買い物の途中、街中でリヴァイの姿を見つけた私はいつかみたいに声を掛けた。


「 明後日、楽しみだね」
「……ああ…、」


そして先日約束をしたその日のことを口にする。


──今度の休み、どこか出かけねぇか

そう言ってリヴァイが誘ってくれたそれの日時を、この前お店に来てくれた時に決めた。
それが楽しみで、何日も前から私はわくわくしていた。


「ふふ」
「………、」


それを隠すことなくニコニコと心をそのまま映せば、リヴァイも次第に表情を緩める。


「…お前は、本当に花みたいに笑うな」
「…ん……… ん?」
「俺は今でも…白い花を見ると、お前を思い出す。

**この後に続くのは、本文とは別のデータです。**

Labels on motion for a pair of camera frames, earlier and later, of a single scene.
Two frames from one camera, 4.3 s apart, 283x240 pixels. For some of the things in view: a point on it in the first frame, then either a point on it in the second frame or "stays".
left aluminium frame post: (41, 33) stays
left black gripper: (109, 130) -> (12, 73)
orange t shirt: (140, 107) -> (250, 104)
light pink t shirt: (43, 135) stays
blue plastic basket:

あの頃からずっと」
「………へ 」


リヴァイの瞳は私を映している。


「お前は今もキレイだ」
「………… 、」


──キレイだと、今の私に向かってリヴァイはそう言った。

いきなり、真正面から。



「 ……ッ 、」


その発言にまるで音が聞こえてきそうなくらいに思わずぼんっと顔を赤くし、私は目を逸らして顔を下へと向ける。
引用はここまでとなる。